Crystal Structure of the Rab9A-RUTBC2 RBD Complex Reveals the Molecular Basis for the Binding Specificity of Rab9A with RUTBC2

• RUTBC2 RBD adopts a PH domain fold and mainly uses β1 and η1 insertion to bind Rab9A
• Rab9A uses the switch and interswitch regions to bind RUTBC2
• The hypervariable region of Rab9A is not required for RUTBC2 binding
• Conformational plasticity of Rab9A mainly determines the specificity for RUTBC2

SummaryRab9 plays a vital role in regulating the transport of mannose 6-phosphate receptors from late endosomes to the trans-Golgi network through interactions with various effectors.
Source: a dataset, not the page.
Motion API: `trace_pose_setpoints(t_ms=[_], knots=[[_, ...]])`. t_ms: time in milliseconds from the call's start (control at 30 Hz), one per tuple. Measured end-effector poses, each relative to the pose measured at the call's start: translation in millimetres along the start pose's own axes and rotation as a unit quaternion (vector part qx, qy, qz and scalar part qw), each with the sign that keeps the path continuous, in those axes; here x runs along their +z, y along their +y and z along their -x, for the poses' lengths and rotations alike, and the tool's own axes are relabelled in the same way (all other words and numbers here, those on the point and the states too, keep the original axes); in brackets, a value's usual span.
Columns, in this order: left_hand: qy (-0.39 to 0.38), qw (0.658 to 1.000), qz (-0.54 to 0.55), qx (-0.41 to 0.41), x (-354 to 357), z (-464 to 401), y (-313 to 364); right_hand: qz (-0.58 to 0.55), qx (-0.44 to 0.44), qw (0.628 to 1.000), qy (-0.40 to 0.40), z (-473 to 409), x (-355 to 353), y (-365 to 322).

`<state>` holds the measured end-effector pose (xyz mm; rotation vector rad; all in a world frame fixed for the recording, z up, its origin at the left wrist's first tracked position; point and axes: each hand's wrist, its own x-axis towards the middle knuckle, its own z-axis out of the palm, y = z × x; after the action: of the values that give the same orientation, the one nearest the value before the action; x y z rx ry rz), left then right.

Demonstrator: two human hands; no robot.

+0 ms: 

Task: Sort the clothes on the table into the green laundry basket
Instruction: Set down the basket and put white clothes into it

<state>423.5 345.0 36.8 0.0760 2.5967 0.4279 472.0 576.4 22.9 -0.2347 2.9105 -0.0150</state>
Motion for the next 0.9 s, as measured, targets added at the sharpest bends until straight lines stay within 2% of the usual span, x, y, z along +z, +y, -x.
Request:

Here, we report the crystal structure of GTP-bound Rab9A in complex with the Rab-binding domain (RBD) of the effector RUTBC2. RUTBC2 RBD assumes a pleckstrin homology domain fold that uses a binding site consisting of mainly β1 and the η1 insertion to interact with the switch and interswitch regions of Rab9A. The C-terminal hypervariable region of Rab9A is disordered and thus not required for RUTBC2 binding. The conformational plasticity of the switch and interswitch regions of Rab9A primarily determines the specificity for RUTBC2. Our biochemical and biological data confirm these findings and further show that Rab9B can bind to RUTBC2 probably in a similar manner as Rab9A. These results together reveal the molecular basis for the binding specificity of Rab9A with RUTBC2.